# Egress travel distance for two exits



## Mech (Aug 26, 2010)

IBC 2006 / 9

From the most remote point, one must travel a distance less than the common path of egress travel before choosing which route to take to exit a building.  Must both exits, measured from the most remote point, be within the maximum travel distance?  I am thinking the answer is yes.


----------



## Examiner (Aug 26, 2010)

The travel distance is to ONE EXIT.  If the travel is say 200-ft to an (mono) EXIT then the EXITS can be 400-ft apart as the crow flies.  I go from the remote point in a room to the exit by using a L-shape out of the first room then the rest of the way can be a route that is as straight as possible if there are no items in the way to go around to the exit.  Then from the adjacent room that the first was checked you go the other way to the second exit.  You do not have to have both rooms to reach the same exit.  I hope this makes sense, I can draw it better than describe it.


----------



## Builder Bob (Aug 26, 2010)

Basically yes............ As always, this is a ROT and your specific application may vary from other AHJ interpretations.


----------



## Mech (Aug 26, 2010)

I know the travel distance is to one exit. Must the second exit also have a travel distance less than the maximum allowed?

Suppose the maximum allowable travel distance is 200 ft. If I exit a room and turn right, assume the first exit is 198 ft from the most remote point in that room. 198 < 200 - exit is good. If I exit that same room and turn left, assume the only other exit is 250 ft from the most remote point in that room. 250 > 200. Does this qualify as a second exit for this room since the travel distance exceeds the maximum allowed?

BTW Examiner, one more post and I bet you'll achieve "silver" member status!!!


----------



## texasbo (Aug 26, 2010)

1016.1 : "The maximum length of exit access travel...to AN... exit". Just make sure every portion that needs two exits is within the required travel distance to at least one of the exits.


----------



## Coug Dad (Aug 26, 2010)

deleted.  a duplicate appeared


----------



## Coug Dad (Aug 26, 2010)

As others stated, ONE exit is required within the allowable travel distance.  The travel distance to the second, third, or fourth exit(s) is not regulated.


----------



## peach (Aug 26, 2010)

and if the fire blocks the exit within the allowable travel distance?


----------



## texasbo (Aug 27, 2010)

Then you die in a building that meets code.

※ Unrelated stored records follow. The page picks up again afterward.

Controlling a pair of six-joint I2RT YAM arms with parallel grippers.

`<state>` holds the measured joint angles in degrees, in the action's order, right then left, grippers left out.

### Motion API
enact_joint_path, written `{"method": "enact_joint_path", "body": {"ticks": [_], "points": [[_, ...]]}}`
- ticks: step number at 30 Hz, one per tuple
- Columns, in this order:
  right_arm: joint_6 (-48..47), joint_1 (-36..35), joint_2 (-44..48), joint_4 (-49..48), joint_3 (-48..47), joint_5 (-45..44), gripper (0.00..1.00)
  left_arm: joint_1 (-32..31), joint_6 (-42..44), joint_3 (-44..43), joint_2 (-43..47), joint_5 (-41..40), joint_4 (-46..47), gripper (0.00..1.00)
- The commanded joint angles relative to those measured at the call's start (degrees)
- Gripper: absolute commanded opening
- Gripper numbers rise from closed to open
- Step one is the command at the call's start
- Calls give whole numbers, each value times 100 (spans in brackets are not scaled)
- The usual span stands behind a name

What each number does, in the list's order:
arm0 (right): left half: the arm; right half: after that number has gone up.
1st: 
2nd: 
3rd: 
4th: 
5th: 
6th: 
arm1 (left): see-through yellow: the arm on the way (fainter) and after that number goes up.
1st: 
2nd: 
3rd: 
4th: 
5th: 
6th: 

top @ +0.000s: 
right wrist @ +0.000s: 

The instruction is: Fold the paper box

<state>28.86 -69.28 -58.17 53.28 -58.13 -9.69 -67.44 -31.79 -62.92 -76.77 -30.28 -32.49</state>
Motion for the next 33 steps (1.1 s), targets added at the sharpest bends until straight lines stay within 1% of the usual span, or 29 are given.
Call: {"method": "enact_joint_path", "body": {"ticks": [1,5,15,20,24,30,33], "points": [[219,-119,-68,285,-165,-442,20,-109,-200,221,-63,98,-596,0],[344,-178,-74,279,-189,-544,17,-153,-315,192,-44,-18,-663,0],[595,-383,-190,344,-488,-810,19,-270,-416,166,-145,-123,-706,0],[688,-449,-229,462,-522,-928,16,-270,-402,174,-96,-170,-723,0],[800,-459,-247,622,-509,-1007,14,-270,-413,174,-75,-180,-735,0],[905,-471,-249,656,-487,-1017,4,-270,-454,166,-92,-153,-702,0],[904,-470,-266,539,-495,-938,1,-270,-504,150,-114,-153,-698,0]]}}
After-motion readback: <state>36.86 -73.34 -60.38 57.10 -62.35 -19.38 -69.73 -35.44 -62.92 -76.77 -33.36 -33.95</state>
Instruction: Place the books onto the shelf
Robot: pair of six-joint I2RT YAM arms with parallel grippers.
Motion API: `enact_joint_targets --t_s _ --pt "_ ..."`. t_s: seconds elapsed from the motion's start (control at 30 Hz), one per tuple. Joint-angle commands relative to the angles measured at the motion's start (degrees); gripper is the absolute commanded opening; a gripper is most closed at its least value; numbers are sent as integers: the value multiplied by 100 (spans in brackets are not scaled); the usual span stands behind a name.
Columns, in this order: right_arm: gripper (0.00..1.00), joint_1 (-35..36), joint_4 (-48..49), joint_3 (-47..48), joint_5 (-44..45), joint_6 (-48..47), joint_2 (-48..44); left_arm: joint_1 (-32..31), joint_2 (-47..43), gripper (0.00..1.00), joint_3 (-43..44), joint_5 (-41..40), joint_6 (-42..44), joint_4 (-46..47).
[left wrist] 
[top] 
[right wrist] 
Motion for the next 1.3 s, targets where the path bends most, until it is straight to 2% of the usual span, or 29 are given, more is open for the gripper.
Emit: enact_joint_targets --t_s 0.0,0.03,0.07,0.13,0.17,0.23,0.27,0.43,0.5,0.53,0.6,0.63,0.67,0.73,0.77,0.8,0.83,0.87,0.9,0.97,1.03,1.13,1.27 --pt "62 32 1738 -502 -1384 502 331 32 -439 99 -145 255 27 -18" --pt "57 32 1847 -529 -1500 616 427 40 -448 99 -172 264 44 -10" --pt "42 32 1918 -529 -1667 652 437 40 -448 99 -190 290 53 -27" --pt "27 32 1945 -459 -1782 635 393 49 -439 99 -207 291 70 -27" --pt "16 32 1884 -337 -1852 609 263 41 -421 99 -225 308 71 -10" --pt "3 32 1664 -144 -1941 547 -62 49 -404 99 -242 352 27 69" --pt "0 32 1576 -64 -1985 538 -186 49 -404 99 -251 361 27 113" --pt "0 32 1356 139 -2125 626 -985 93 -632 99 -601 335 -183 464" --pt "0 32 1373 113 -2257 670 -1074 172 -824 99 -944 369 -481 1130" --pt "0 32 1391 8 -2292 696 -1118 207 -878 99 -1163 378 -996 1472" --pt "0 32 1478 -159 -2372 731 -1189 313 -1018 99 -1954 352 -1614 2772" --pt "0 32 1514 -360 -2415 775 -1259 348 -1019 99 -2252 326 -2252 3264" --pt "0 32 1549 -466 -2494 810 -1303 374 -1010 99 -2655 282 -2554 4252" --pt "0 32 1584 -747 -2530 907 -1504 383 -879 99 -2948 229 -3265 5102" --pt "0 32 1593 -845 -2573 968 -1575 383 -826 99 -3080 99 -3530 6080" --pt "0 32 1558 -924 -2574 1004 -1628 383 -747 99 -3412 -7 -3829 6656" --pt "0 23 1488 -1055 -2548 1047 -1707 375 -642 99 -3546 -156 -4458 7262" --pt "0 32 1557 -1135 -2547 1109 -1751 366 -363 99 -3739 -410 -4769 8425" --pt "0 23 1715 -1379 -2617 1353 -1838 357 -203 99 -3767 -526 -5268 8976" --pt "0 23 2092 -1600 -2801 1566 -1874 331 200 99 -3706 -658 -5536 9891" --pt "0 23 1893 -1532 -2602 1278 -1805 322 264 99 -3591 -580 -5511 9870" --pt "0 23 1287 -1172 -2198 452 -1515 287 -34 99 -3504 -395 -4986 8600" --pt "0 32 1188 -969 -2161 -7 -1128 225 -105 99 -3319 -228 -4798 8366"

Or you move calmly but briskly a little further to get to the second exit.


----------



## Examiner (Aug 27, 2010)

If you are in one room and from that room's the exit travel is max you are ok.  Even if you have another EXIT farther away.  If that one room meets the max travel distance and the adjacent room does not then the adjacent room must have AN exit within the required EXIT TRAVEL DISTANCE.

There are only a few instances where you can have one exit and that is limited to travel distane less than the normal EXIT Travel, story height and occupant load.  You will most always have two eixts and each room in a building with two EXITS must reach AN (ONE) (Mono) EXIT within the required travel distance.


----------



## Mech (Aug 27, 2010)

peach said:
			
		

> and if the fire blocks the exit within the allowable travel distance?


Let's assume that the max allowable travel distance is 200 ft, and someone traveled the normal 75 ft common path of egress and continued another 100 ft toward the first exit before they learned that they were walking toward the fire.  They have now traveled 175 ft.  In order to reach the second exit, they need to back track the 100 ft to where the common path of egress ended, and then travel 125 ft in the opposite direction to reach the second exit.  Both exits are within the max travel distance of 200 ft, but the actual total distance traveled is 75 + 100 + 100 back track + 125 for a total of 400 ft.

So I guess even if both exits were within the max allowable travel distance, someone may still need to travel in excess of the allowable distance to reach an exit.


----------



## Builder Bob (Aug 27, 2010)

Mech - Valid concerns, however, the codes are a minimum... what you are posing or suggesting were certainly be desired but cannot be required by the minimums of the code.


----------